The guard lost interest.

“A hundred zaks,” I told Thymas, keeping up the act. “Here, why don’t you try your luck for a while. Mind if I just watch for a round or two?” I asked the table attendant, who indicated it would be all right. Thymas took the dice, and I tried to watch the door and the table at the same time.

When a man came out of the office and headed for the stairs with one of the guards in tow, I began to breathe again. We had counted on Molik wanting to see for himself.

As the round ended, Thymas gave up his bet with a shrug.

“That’s all I can afford to lose,” I told the attendant. “See you next trip.”

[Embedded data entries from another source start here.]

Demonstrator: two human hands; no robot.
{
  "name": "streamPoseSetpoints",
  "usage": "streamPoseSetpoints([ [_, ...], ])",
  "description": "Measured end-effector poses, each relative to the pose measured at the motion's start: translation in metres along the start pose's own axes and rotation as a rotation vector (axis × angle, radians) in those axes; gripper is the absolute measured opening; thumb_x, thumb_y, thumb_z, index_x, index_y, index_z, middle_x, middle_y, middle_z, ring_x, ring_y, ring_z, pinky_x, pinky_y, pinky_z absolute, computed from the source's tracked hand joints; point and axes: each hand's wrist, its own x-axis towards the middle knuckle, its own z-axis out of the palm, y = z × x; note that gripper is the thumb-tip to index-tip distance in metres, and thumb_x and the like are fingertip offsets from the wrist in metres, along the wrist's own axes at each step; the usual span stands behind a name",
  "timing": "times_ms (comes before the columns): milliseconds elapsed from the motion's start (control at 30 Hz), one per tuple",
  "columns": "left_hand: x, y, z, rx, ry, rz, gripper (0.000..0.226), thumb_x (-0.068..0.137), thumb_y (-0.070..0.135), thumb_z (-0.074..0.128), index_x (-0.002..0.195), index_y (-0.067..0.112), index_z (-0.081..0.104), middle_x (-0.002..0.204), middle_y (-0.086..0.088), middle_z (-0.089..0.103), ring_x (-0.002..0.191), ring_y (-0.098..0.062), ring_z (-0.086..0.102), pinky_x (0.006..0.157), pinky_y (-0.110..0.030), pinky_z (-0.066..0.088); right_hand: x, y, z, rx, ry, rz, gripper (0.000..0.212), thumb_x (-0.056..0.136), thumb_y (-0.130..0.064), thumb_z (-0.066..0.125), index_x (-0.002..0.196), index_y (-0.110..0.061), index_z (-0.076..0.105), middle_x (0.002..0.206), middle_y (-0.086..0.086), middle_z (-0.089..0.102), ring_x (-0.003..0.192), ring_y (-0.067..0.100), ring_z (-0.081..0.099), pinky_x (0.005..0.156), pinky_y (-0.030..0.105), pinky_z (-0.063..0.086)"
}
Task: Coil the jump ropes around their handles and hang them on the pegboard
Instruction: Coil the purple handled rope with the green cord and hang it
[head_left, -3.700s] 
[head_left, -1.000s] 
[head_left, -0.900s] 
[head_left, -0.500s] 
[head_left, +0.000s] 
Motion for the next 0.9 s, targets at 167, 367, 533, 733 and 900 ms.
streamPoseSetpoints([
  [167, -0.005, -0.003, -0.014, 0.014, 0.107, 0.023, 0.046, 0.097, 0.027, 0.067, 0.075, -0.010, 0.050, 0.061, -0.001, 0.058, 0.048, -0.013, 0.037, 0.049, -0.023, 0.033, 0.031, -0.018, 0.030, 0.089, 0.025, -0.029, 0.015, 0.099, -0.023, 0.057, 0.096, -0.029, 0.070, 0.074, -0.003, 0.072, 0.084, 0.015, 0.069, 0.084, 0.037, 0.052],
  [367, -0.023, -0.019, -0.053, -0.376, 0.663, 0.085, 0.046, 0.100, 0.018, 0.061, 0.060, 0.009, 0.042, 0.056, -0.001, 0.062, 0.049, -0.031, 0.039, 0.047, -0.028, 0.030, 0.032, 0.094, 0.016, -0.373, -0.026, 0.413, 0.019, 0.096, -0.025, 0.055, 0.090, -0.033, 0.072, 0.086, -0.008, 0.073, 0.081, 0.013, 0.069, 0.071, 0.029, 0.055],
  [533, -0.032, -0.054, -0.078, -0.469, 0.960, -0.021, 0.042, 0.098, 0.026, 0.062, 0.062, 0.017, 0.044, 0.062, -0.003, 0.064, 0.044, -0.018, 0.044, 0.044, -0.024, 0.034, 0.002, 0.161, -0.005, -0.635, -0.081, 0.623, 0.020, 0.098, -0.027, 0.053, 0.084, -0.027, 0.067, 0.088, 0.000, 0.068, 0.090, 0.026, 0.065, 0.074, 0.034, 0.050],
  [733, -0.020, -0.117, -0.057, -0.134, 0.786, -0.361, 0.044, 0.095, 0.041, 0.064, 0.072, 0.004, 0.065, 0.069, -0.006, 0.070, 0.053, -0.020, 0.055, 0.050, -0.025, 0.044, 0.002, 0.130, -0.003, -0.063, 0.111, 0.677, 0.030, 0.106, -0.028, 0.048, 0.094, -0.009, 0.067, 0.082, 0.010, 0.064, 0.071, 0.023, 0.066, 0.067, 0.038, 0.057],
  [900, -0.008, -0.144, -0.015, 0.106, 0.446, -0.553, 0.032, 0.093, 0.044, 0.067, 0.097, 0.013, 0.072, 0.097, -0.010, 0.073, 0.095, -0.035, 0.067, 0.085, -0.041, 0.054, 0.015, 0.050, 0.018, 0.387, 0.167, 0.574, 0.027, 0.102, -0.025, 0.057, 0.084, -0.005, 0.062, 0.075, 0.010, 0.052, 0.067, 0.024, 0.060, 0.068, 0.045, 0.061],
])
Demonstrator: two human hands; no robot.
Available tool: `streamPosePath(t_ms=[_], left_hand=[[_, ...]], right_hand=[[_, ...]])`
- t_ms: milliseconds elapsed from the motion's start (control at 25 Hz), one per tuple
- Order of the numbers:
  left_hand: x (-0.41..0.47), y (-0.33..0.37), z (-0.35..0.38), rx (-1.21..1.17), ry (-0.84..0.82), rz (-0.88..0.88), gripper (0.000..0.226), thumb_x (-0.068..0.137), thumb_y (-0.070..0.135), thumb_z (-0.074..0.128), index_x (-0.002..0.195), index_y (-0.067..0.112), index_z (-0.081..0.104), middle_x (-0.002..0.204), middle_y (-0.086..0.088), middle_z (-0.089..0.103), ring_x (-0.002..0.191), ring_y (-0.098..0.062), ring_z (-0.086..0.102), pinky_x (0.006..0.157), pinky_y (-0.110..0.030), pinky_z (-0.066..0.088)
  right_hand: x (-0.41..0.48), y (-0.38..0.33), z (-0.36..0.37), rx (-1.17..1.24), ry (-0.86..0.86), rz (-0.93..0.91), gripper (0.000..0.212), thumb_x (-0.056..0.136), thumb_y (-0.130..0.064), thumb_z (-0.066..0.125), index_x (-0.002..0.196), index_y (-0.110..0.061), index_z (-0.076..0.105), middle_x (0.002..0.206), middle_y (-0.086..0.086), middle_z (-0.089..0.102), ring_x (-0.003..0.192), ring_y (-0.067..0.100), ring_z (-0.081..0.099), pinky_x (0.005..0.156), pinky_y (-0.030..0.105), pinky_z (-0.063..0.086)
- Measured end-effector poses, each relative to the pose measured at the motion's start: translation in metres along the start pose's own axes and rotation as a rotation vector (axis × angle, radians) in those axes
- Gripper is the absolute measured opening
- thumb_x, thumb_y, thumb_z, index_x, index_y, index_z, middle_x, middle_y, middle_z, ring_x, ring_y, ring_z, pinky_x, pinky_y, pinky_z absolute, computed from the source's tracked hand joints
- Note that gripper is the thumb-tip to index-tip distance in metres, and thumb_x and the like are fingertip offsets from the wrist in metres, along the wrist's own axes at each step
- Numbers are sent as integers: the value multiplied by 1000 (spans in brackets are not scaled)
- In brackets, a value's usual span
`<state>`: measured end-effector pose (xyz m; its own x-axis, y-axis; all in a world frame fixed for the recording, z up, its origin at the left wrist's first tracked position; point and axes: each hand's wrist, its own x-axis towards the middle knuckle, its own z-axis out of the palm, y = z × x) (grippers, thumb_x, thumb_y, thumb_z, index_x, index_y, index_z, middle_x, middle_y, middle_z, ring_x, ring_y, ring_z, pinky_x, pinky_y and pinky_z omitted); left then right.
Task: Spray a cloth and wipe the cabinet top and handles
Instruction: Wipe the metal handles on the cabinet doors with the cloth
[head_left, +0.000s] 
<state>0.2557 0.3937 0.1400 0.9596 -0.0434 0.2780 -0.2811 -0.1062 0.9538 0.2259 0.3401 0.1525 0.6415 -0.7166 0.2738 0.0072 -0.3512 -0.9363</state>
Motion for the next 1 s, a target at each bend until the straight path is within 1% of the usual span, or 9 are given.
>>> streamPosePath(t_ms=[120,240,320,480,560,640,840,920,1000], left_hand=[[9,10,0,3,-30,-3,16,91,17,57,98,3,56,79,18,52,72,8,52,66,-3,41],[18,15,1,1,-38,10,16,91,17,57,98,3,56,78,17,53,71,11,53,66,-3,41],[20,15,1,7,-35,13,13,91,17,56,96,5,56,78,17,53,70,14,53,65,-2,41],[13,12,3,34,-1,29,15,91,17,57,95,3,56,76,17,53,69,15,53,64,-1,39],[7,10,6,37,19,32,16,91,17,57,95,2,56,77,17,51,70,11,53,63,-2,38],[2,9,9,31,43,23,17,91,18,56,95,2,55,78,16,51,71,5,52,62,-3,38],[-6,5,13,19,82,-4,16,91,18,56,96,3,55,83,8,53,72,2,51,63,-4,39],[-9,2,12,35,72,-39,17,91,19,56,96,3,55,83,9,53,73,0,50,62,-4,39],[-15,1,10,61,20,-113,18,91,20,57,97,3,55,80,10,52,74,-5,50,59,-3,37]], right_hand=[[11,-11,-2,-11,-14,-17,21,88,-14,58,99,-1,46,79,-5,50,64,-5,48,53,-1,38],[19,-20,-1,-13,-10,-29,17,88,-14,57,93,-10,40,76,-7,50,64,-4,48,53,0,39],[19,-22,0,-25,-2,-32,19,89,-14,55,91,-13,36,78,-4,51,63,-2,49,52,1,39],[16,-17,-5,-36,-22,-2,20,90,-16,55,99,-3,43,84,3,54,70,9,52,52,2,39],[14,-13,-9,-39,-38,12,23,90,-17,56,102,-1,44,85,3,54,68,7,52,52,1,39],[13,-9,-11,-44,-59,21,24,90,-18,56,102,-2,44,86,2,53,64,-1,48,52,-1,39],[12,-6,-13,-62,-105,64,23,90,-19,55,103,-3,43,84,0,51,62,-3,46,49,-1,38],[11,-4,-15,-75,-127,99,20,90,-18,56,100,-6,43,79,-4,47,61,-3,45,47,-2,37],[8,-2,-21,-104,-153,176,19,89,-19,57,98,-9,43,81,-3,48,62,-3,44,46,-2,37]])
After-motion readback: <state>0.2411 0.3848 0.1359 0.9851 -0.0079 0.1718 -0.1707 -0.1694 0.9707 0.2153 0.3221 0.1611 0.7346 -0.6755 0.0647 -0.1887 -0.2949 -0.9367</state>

“Health and wisdom to you, sir,” the man said.

Thymas and I strolled slowly toward the stairway, idly watching the tables, waiting …

Someone in the far corner said: “Why, these mondeana are made of gold!”

“Let me see those,” said a voice which had to be an attendant’s.

“Fleabite you,” came the response. “I’m taking these with me for a souvenir. Some repayment for all I’ve lost in this filthy place.”

“Those are the property of—”

“Let him have ’em. He’s right about this place. Hey, are they really gold?”

“Yeah, they just changed …”

“Maybe I’ll take some, too …”

It was in character for us to stop to watch the incipient riot. When the door guard, along with the other heavies stationed around the wall of the salon, headed toward the trouble, Thymas and I made a dash—to the door, and through it.